▶ Your goal
Locate, in the data below, the line that contains "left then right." and the line that contains "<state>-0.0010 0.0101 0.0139"; reproduce exactly those two lines and every line between them, nothing more.

-=-=-

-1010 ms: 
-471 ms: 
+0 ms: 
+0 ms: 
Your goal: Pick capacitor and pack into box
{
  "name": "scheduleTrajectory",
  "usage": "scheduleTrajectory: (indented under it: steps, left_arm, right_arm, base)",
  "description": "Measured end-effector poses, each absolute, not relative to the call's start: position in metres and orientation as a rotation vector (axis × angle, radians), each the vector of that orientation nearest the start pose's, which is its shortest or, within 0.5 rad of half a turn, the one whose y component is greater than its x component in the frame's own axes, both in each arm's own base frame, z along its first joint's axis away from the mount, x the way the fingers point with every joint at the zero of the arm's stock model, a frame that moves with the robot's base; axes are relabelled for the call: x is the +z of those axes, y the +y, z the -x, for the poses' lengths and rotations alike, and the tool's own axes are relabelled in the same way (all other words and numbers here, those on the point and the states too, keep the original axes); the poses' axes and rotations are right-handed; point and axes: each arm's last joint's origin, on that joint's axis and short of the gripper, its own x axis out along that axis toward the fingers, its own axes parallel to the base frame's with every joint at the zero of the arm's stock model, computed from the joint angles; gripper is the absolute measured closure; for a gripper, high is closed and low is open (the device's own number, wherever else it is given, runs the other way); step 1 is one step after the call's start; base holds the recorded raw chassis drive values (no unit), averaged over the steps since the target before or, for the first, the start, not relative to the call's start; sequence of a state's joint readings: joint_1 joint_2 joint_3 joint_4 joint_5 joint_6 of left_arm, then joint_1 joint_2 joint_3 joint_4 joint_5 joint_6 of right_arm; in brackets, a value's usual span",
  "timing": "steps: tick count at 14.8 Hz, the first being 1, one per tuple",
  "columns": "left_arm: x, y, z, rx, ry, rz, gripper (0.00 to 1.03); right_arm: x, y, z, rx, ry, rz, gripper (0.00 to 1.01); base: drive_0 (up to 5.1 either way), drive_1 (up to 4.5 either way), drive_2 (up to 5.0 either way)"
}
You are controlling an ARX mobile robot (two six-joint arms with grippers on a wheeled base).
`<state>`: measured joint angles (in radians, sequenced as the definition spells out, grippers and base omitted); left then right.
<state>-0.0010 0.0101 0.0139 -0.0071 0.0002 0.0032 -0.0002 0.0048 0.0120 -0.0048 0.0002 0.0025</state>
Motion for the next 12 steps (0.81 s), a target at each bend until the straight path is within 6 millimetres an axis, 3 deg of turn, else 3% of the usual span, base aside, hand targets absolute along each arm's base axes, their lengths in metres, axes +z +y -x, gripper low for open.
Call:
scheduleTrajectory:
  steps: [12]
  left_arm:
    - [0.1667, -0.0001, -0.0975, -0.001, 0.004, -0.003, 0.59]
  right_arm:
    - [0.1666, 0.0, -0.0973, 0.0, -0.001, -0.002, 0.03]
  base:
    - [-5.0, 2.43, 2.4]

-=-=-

▶ Output for this exercise
`<state>`: measured joint angles (in radians, sequenced as the definition spells out, grippers and base omitted); left then right.
<state>-0.0010 0.0101 0.0139 -0.0071 0.0002 0.0032 -0.0002 0.0048 0.0120 -0.0048 0.0002 0.0025</state>

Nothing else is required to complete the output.